Jamaluddin Karim (Nota Untuk Seorang Sahabat) - Telusur

Jamaluddin Karim (Nota Untuk Seorang Sahabat)


Telusur.co.id - Oleh : Prof Harry Azhar Azis

Teman yang saya anggap teman sejak lama, Jamaluddin Karim, ternyata harus pergi duluan tanggal 27  September 2020 yang lalu. Lama saya tidak berjumpa muka dengannya, sesekali ingin juga berbincang-bincang lagi dengannya.

Ada keramahan yang tidak dibuat-buat, ada ketawa yang lepas dan kadang-kadang meledak-ledak, kadang ada sindiran ke orang ketiga yang halus disampaikan ketika kita sedang bicara-bicara. Kini, tanpa dia semua terasa hening. Berhenti.

Saya ingat pertama kali kenal ketika ada tugas HMI ke Denpasar Bali di sekitar akhir 1979 atau awal 1980an. Jamal ketika itu sebagai Ketua Umum HMI cabang Denpasar, sekretariat HMI cabang nya juga di tempat tinggal dan usaha kakaknya, Saya berkunjung kalau tidak salah ingat sebagai Wakil Sekjen PB HMI untuk mengisi “training” HMI Cabang Denpasar.
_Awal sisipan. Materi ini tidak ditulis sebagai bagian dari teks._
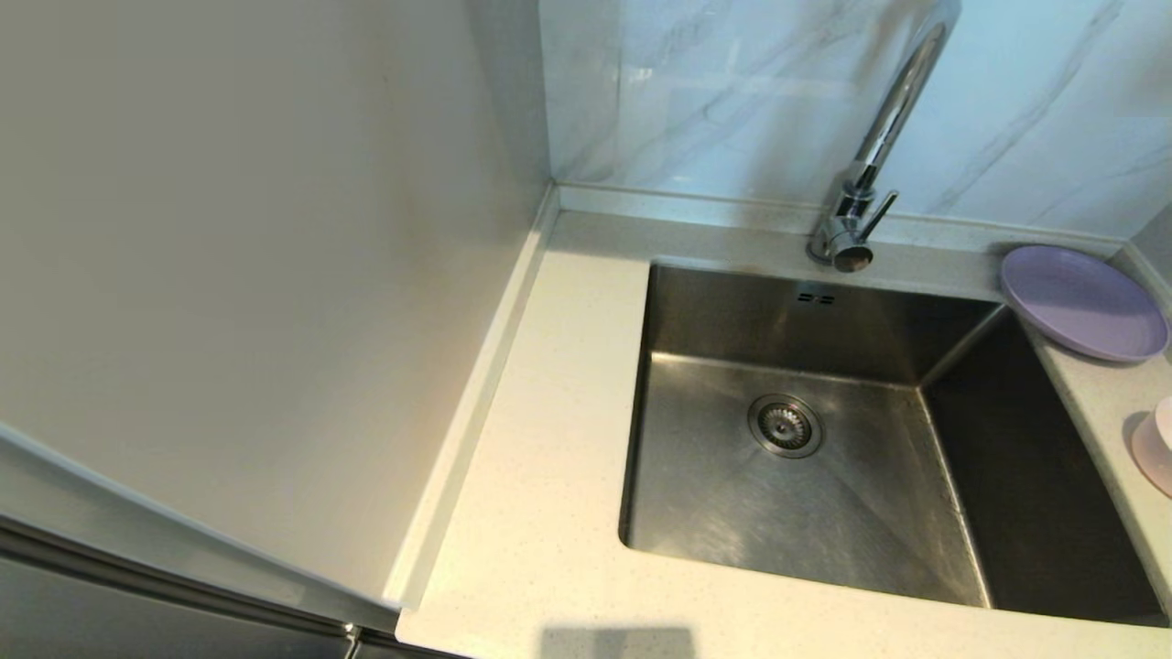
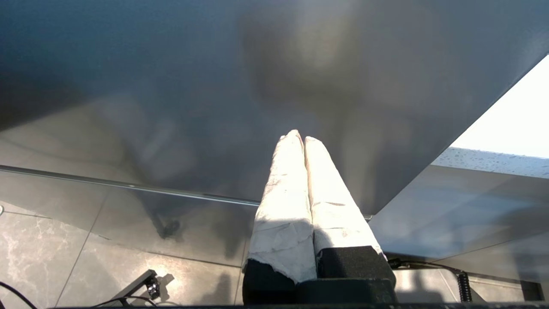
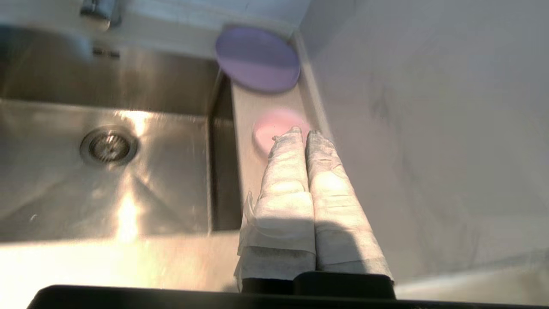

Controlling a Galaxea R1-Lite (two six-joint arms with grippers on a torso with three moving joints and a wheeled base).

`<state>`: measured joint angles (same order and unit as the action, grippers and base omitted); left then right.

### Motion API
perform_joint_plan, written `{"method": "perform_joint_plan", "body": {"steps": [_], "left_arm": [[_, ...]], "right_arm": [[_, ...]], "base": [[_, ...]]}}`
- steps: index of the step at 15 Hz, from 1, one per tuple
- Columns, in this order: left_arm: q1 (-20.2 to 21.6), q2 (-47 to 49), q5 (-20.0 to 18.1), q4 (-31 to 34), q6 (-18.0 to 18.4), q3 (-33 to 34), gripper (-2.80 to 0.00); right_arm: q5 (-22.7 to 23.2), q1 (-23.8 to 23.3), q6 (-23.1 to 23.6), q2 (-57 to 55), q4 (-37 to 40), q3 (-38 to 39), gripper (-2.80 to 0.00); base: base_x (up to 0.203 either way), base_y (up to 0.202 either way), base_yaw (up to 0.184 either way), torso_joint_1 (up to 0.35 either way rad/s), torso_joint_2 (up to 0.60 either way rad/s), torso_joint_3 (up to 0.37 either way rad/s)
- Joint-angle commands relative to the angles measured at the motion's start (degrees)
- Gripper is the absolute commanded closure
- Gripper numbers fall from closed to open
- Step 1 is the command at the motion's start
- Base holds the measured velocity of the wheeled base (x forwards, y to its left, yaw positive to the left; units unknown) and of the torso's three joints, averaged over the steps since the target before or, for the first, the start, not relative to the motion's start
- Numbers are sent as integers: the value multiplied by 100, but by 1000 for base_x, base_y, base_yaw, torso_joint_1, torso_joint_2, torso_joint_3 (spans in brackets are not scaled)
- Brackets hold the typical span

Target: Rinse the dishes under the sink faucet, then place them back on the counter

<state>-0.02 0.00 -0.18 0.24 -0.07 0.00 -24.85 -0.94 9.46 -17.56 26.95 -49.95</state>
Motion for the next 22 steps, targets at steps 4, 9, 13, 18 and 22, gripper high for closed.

Karena tidak ada pemateri NDP (Nilai Dasar Perjuangan) HMI, suatu materi amat penting dalam kurikulum training HMI, saya akhirnya di daulat membawa materi itu. Terpaksalah saya baca lagi bukunya dan anehnya dua hari dua malam saya bawakan dengan penuh keyakinan.

Kami waktu itu masih sama-sama bujangan, jadi cerita anak bujangan biasanya jadi topik pembicaraan setiap saat. Anda pasti tahulah apa cerita anak bujangan itu. Apalagi kalau bukan itu. Suasana akrab terasa sekali dalam pertemanan ketika itu.

Dalam waktu lain, Jamal masih bersedia menemani saya ketika saya dan kakak saya dan anak-anaknya yang masih kecil-kecil ke Bali bahkan nyebrang lewat laut ke Mataram. Bahkan ketika Kongres HMI ke 15 di Medan, saya masih mendengar Djamal dan Cabang Denpasar ikut mendukung saya terpilih sebagai Ketua Umum PB HMI tahun 1983 di Medan.

Dunia memang sempit, ketika saya pertama kali menjadi Anggota DPR RI periode 2004-2009, eh bertemu lagi dengan teman lama ini di DPR. Jamal bahkan sudah menjadi Ketua Fraksi PBB di DPR periode itu. Karena kebetulan saya sebagai pimpinan Panitia Anggaran DPR, jadi sering juga berhubungan dengan Djamal yang selalu bertanya dan bahkan mendesak memperjuangkan aspirasi alokasi dana APBN bagi kepentingan fraksinya dan sekaligus aspirasi daerah pemilihannya.

Pertemanan kami terasa makin terlihat kualitasnya. Kalau dulu waktu mahasiswa selalu bicara tentang pengaturan negara, ketika menjadi pejabat negara baru ketahuan gimana sulitnya mengatur negara karena semua kepentingan beradu di satu tempat.

Kita baru tahu tentang pilar-pilar kekuasaan, mana yang boleh dan tidak boleh disentuh. Seperti surfing di tepi pantai ombak Bali yang kadang-kadang tinggi, seseorang harus tampil prima dalam setiap pertandingan surfing itu atau pilihannya tenggelam dalam lautan ombak kekuasaan.

Saya masih terpilih sebagai Anggota DPR periode 2009-2014 tapi saya lihat PBB tidak tembus threeshold sehingga tidak lagi terwakili di DPR, termasuk teman saya ini, Jamal. Tapi hubungan kami tetap berjalan dengan baik walau secara perlahan dan berangsur merenggang sesuai dengan kesibukan masing-masing.

Kami masih berjumpa beberapa kali di berbagai kesempatan dan selalu denga sigap janji akan ketemu lagi untuk berbincang-bincang walau sejak itu tidak pernah bertemu lagi sampai Djamal dipanggil Allah SWT. Tidak banyak sahabat yang relatif sebaya dengan saya rasakan saya miliki seperti Jamal.

Persahabatannya merasuk, bukan karena HMI, bukan karena teman politik, tapi mengalir begitu rupa walau jauh terasa dekat, saling menulis di buku yang sama yang tidak pernah selesai menulisnya. Selamat jalan sahabatku. Doa terbaik ku untukmu dan keluargamu semoga selalu dalam lindungan Allah SWT, aamiin.